Example 16 includes a method comprising: accelerating, at logic circuitry, one or more motion planning operations for a plurality of objects, wherein the one or more motion planning operations are initiated by the processor; and storing data corresponding to a plurality of Oriented Bounding Boxes (OBBs) in a first memory, wherein the plurality of OBBs are to provide Bounding Volume (BV) models  for the plurality of objects. Example 17 includes the method of example 16, wherein a Field-Programmable Gate Array (FPGA) comprises the logic circuitry and a local memory. Example 18 includes the method of any of examples 16 to 17, wherein a portion of data stored in the first memory is transferred to the local memory on the FPGA prior to performance of the one or more motion planning operations. Example 19 includes the method of any of examples 16 to 18, wherein the local memory stores a node stack, wherein the node stack comprises BV node identifier information. Example 20 includes the method of any of examples 16 to 19, wherein the local memory of the FPGA caches at least a first 16 OBBs of each of the BV models. Example 21 includes the method of any of examples 16 to 20, wherein the one or more motion planning operations are performed in at least two phases, wherein a first phase comprises a coarse collision checking task to be performed for each pair of bodies to determine potential collision between the two bodies, wherein a second phase comprises a precise collision checking task for those pairs of bodies that failed to pass the first phase. Example 22 includes the method of any of examples 16 to 21, wherein the second phase is launched for processing by the logic circuitry after processing of the first phase has been completed by the processor. Example 23 includes the method of any of examples 16 to 22, wherein the logic circuitry executes one or more instructions on a Flexible Collision Library (FCL) to perform the one or more motion planning operations. Example 24 includes the method of any of examples 16 to 23, wherein each of the plurality of the OBBs is 64-byte aligned. Example 25 includes the method of any of examples 16 to 24, wherein a robot, a vehicle, a System On Chip  (SOC) device, or an Internet of Things (IoT) device comprises one or more of: the logic circuitry, the processor, the local memory, and the first memory.

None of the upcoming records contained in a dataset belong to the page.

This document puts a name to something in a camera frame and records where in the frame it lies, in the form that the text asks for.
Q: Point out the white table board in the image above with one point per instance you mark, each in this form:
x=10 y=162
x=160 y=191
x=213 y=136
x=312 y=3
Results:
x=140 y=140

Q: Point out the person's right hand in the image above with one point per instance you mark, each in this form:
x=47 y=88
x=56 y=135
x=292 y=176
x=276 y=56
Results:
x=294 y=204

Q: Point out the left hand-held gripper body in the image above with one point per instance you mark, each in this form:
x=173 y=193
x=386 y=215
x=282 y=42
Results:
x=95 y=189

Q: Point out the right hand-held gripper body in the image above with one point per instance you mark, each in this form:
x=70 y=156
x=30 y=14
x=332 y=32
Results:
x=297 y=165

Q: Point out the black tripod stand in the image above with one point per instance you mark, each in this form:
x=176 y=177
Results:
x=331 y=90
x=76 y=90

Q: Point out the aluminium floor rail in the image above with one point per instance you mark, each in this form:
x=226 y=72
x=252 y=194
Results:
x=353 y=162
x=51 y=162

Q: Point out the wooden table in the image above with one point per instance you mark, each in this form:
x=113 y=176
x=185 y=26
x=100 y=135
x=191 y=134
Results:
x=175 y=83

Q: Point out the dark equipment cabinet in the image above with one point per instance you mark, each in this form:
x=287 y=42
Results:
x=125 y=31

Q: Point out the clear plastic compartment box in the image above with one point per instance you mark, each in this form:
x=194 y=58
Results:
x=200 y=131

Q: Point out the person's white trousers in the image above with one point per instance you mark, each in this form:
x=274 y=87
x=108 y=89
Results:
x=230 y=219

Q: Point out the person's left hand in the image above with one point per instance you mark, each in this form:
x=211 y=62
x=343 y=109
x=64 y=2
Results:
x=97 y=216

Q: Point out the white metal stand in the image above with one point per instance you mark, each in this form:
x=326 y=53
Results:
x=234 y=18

An apparatus comprising means to perform a method as set forth in any preceding example. Machine-readable storage including machine-readable instructions, when executed, to implement a method or realize an apparatus as set forth in any preceding example.
In various embodiments, the operations discussed herein, e.g., with reference to Figs. 1 et seq., may be implemented as hardware (e.g., logic circuitry or more generally circuitry or circuit) , software, firmware, or combinations thereof, which may be provided as a computer program product, e.g., including a tangible (e.g., non-transitory) machine-readable or computer-readable medium having stored thereon instructions (or software procedures) used to program a computer to perform a process discussed herein. The machine-readable medium may include a storage device such as those discussed with respect to Figs. 1 et seq.
Additionally, such computer-readable media may be downloaded as a computer program product, wherein the program may be transferred from a remote computer (e.g., a server) to a requesting computer (e.g., a client) by way of data signals provided in a carrier wave or other propagation medium via a communication link (e.g., a bus, a modem, or a network connection) .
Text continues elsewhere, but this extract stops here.